== Segment start ==
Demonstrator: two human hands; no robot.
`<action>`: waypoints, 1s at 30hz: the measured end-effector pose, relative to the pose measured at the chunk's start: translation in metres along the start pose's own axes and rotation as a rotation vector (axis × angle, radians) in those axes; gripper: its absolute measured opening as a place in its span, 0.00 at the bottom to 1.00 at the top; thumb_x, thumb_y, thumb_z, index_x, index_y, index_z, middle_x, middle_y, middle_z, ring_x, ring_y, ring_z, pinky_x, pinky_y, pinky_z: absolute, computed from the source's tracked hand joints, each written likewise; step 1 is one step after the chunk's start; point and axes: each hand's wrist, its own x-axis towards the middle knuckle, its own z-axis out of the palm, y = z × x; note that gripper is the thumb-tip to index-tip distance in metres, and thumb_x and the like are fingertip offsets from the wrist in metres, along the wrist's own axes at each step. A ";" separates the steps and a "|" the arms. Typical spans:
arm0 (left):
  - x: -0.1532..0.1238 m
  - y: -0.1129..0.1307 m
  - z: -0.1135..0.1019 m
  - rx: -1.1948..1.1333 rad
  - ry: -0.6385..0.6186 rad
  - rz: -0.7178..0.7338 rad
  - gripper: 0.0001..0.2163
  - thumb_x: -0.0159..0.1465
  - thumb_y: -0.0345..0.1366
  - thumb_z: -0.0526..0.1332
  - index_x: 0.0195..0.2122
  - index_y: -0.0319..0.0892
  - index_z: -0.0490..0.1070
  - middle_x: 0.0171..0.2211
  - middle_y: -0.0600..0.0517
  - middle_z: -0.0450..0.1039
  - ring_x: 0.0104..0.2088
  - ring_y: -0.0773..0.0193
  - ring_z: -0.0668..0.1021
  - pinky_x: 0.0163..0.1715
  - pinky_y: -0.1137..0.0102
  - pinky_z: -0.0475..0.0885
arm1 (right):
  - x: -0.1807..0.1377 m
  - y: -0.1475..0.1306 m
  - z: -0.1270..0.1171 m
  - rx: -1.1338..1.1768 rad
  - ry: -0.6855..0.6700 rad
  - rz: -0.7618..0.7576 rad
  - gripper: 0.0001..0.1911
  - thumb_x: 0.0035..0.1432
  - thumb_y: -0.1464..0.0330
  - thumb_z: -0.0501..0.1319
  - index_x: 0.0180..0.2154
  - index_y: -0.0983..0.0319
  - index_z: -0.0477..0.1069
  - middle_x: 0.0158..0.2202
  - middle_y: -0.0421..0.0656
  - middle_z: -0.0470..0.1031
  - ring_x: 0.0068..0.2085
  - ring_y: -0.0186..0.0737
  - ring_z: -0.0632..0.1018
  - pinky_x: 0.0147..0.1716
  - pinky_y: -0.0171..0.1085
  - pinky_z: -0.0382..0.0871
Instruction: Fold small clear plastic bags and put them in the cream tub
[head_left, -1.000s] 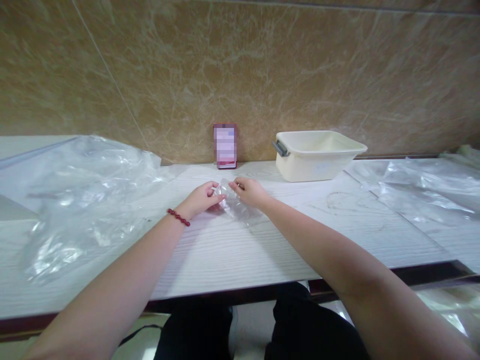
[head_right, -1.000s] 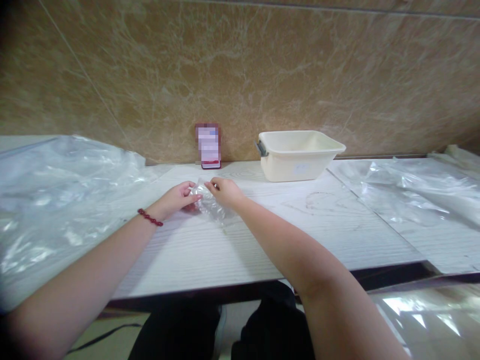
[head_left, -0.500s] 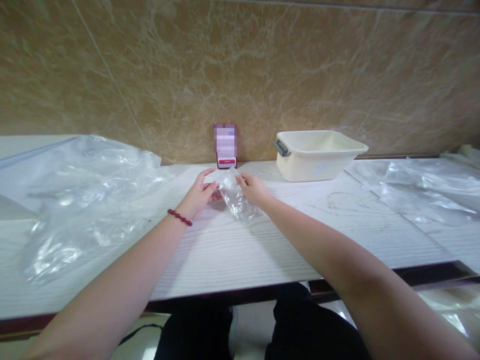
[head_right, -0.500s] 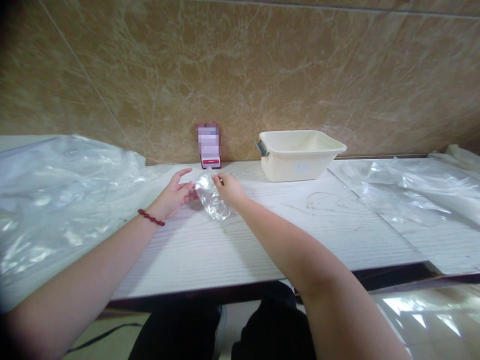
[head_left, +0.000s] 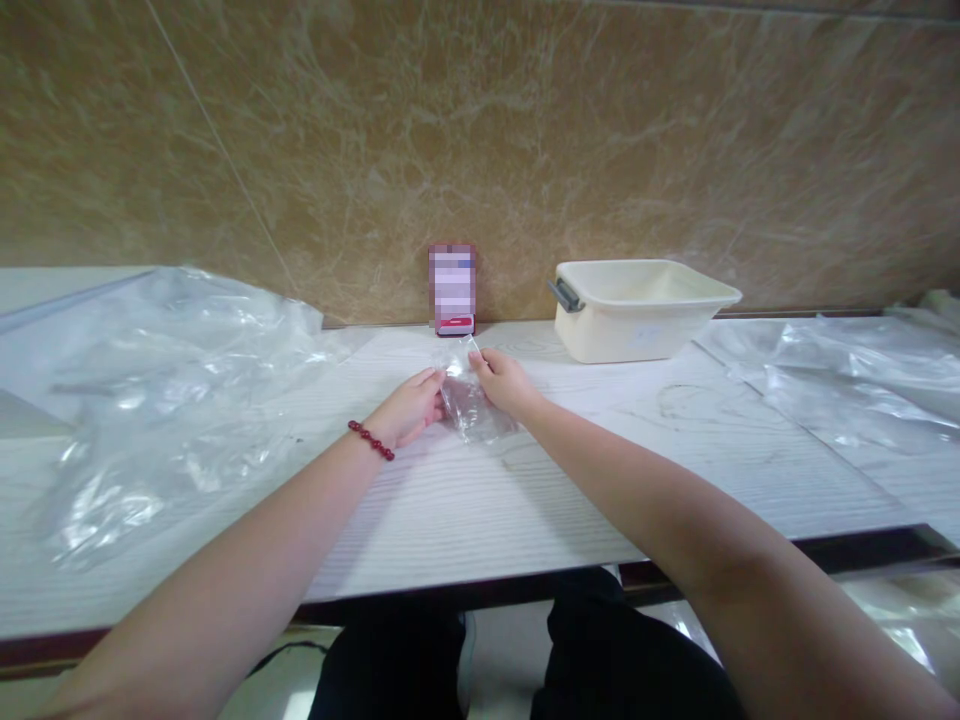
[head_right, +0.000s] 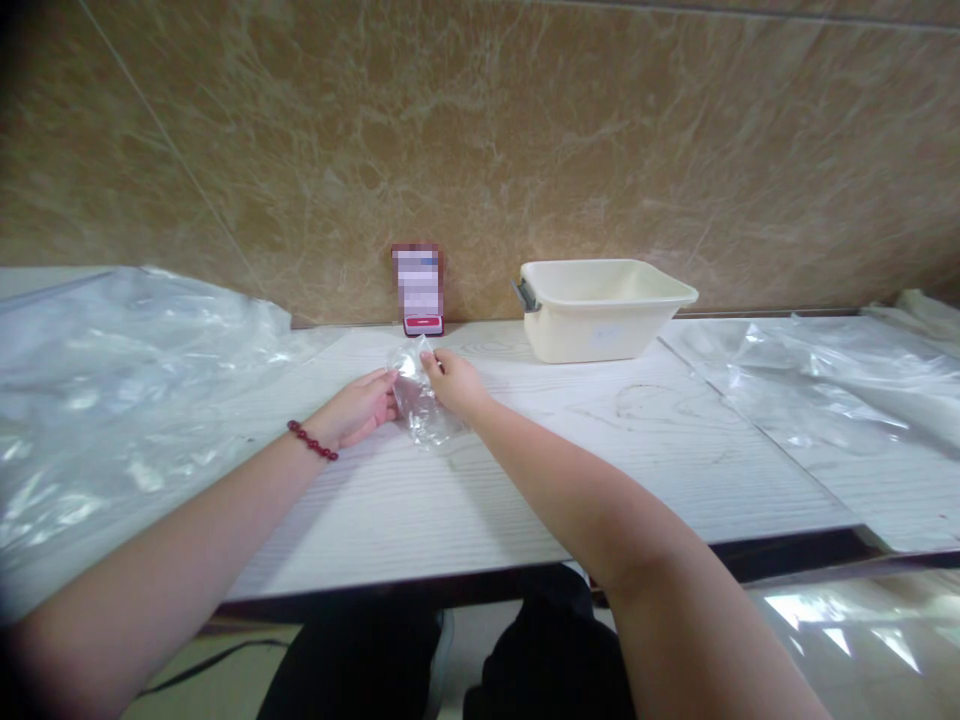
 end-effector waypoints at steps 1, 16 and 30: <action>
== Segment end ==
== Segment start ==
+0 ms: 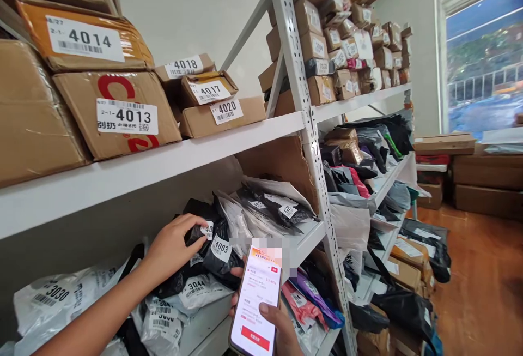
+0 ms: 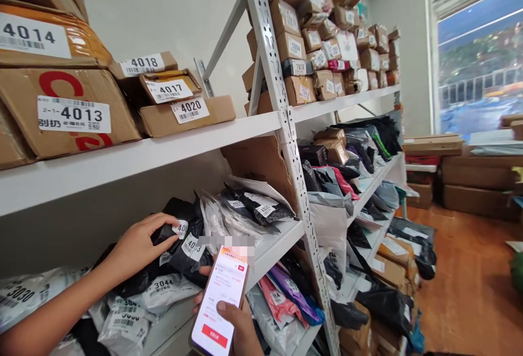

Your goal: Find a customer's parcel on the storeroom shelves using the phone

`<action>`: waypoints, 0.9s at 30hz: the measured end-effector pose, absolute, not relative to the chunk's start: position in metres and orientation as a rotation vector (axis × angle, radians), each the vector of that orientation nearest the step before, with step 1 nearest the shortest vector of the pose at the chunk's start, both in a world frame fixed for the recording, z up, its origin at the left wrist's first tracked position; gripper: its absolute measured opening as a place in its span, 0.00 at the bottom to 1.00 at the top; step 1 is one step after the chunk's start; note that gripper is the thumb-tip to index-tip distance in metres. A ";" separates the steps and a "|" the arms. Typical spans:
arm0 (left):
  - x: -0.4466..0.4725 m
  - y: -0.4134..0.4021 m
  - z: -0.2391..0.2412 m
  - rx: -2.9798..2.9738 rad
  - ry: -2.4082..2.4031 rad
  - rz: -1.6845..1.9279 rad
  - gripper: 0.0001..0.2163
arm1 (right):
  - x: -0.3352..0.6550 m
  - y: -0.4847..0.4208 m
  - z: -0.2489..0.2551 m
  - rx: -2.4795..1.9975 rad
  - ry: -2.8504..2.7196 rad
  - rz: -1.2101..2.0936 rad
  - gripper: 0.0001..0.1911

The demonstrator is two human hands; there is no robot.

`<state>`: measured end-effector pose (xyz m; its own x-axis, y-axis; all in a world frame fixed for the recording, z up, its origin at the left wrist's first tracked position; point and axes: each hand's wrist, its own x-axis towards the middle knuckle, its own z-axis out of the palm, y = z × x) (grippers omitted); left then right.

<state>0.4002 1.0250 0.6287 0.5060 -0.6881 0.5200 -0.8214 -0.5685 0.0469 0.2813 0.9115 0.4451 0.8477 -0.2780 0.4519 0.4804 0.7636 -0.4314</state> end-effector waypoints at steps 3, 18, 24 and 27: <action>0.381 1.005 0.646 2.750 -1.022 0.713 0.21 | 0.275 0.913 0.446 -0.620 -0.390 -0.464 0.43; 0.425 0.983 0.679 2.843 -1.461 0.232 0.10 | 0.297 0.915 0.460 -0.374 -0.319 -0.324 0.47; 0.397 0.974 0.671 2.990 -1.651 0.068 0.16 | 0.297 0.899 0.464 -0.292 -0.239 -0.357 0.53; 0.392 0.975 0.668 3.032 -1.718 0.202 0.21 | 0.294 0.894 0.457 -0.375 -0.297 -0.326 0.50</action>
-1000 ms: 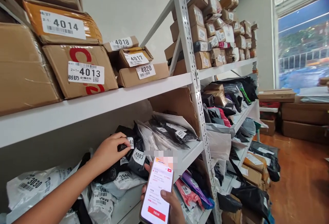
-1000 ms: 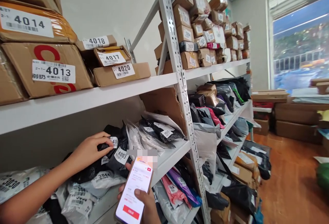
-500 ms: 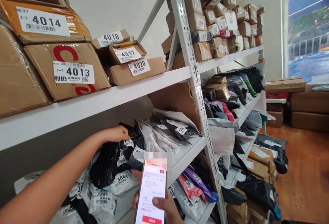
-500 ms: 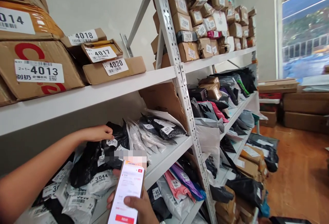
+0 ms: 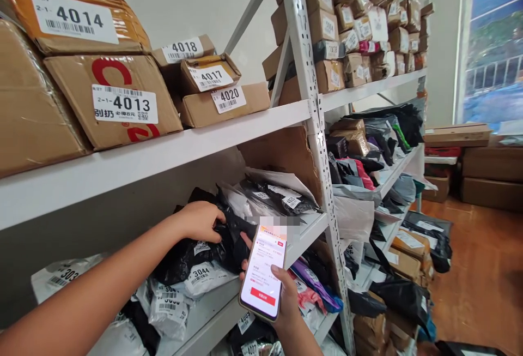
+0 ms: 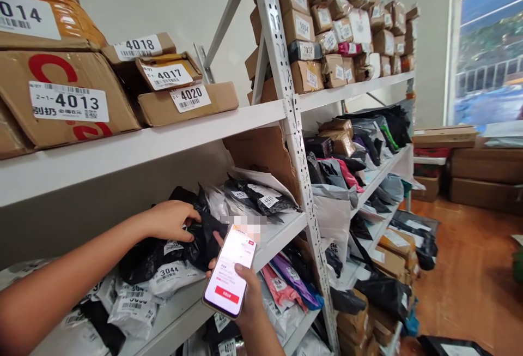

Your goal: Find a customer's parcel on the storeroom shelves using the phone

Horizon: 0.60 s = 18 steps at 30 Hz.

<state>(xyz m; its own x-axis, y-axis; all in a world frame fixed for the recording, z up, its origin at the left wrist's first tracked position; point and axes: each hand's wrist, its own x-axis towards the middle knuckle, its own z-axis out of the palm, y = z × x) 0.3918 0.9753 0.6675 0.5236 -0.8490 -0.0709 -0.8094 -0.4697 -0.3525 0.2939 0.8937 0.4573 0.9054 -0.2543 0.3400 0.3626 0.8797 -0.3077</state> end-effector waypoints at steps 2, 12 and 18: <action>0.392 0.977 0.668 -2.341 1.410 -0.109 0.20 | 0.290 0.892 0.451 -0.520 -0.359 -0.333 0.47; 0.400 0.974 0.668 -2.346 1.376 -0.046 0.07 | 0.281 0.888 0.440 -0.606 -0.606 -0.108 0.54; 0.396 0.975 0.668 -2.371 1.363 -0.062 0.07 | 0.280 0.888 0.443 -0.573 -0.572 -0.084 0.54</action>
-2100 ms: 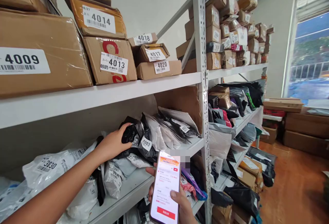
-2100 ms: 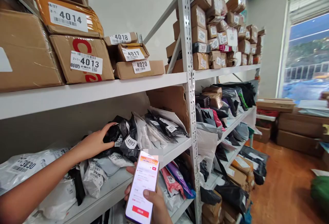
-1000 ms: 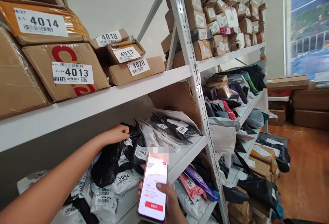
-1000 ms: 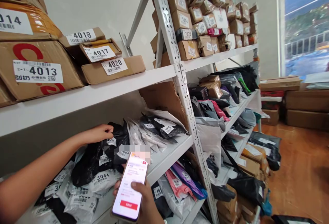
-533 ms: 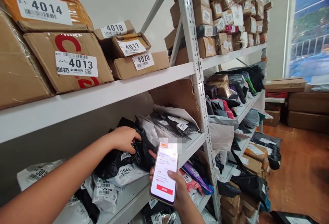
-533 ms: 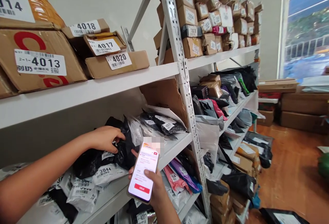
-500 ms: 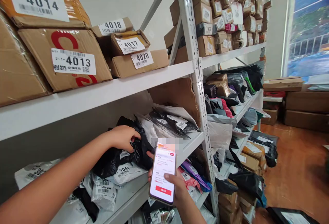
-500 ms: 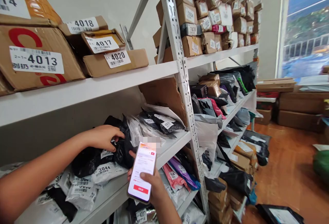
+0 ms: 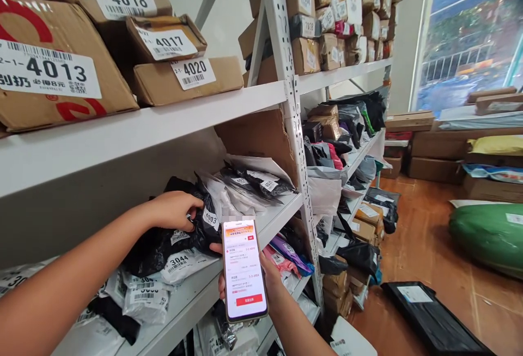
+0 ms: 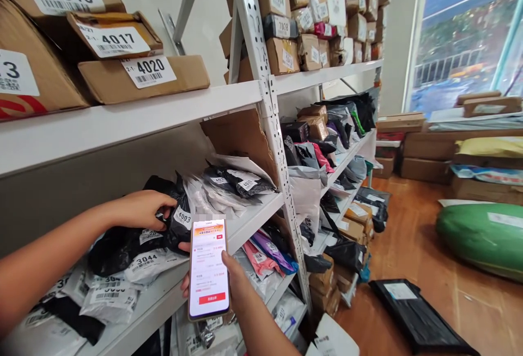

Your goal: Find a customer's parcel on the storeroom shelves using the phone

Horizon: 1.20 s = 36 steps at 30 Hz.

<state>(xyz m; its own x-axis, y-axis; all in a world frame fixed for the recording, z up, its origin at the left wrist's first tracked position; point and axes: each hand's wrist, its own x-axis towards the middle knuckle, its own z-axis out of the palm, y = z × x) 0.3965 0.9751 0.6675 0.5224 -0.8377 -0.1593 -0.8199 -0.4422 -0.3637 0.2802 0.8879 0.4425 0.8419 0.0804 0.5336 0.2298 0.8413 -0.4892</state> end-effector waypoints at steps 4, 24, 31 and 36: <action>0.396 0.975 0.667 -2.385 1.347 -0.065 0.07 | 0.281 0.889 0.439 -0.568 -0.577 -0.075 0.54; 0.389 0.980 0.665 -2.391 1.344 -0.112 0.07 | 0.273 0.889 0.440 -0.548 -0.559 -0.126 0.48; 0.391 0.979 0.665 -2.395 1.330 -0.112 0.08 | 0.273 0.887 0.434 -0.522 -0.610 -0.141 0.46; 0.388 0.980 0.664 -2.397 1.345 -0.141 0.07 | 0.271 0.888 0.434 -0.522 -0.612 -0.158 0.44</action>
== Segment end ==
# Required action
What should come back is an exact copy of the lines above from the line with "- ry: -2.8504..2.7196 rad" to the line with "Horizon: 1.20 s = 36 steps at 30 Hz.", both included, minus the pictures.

# Reply
  - ry: -2.8504..2.7196 rad
  - rz: -1.2101..2.0936 rad
  - gripper: 0.0001..0.1911

The demonstrator is two human hands; there is no robot.

`<state>`: measured end-effector pose (xyz m; its own x-axis, y-axis; all in a world frame fixed for the recording, z up, its origin at the left wrist's first tracked position; point and axes: each hand's wrist, its own x-axis towards the middle knuckle, its own z-axis out of the palm, y = z × x) (grippers omitted); left then right.

<state>0.4002 1.0250 0.6287 0.5060 -0.6881 0.5200 -0.8214 -0.5685 0.0469 0.2813 0.9115 0.4451 0.8477 -0.2780 0.4519 0.4804 0.7636 -0.4314</state> end-effector waypoints at steps 3, 18, 24 and 27: <action>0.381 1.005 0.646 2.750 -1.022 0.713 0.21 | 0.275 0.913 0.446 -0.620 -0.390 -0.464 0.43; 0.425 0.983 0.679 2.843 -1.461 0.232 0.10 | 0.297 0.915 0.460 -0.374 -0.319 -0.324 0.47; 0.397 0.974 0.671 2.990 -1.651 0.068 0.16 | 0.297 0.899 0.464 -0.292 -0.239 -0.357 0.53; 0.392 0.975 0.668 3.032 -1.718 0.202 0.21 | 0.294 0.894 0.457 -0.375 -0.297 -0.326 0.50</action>
-1000 ms: 
-1000 ms: 
-500 ms: 
-500 ms: 
+0 ms: 
+0 ms: 

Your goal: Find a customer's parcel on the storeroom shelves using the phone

Horizon: 0.60 s = 18 steps at 30 Hz.

<state>(xyz m; its own x-axis, y-axis; all in a world frame fixed for the recording, z up, its origin at the left wrist's first tracked position; point and axes: each hand's wrist, its own x-axis towards the middle knuckle, its own z-axis out of the palm, y = z × x) 0.3918 0.9753 0.6675 0.5236 -0.8490 -0.0709 -0.8094 -0.4697 -0.3525 0.2939 0.8937 0.4573 0.9054 -0.2543 0.3400 0.3626 0.8797 -0.3077</state> end-effector waypoints at steps 2, 12 and 18: <action>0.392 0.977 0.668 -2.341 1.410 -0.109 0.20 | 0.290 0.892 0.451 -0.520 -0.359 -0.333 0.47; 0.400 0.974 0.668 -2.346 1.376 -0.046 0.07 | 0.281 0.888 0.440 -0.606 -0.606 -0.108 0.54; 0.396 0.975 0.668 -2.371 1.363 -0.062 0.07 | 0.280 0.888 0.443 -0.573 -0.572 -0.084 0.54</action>
-2100 ms: 
-2100 ms: 
-1000 ms: 
-1000 ms: 
-533 ms: 
-533 ms: 
-500 ms: 
-500 ms: 
+0 ms: 
+0 ms: 

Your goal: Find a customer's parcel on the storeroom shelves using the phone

Horizon: 1.20 s = 36 steps at 30 Hz.

No more work is needed on this answer.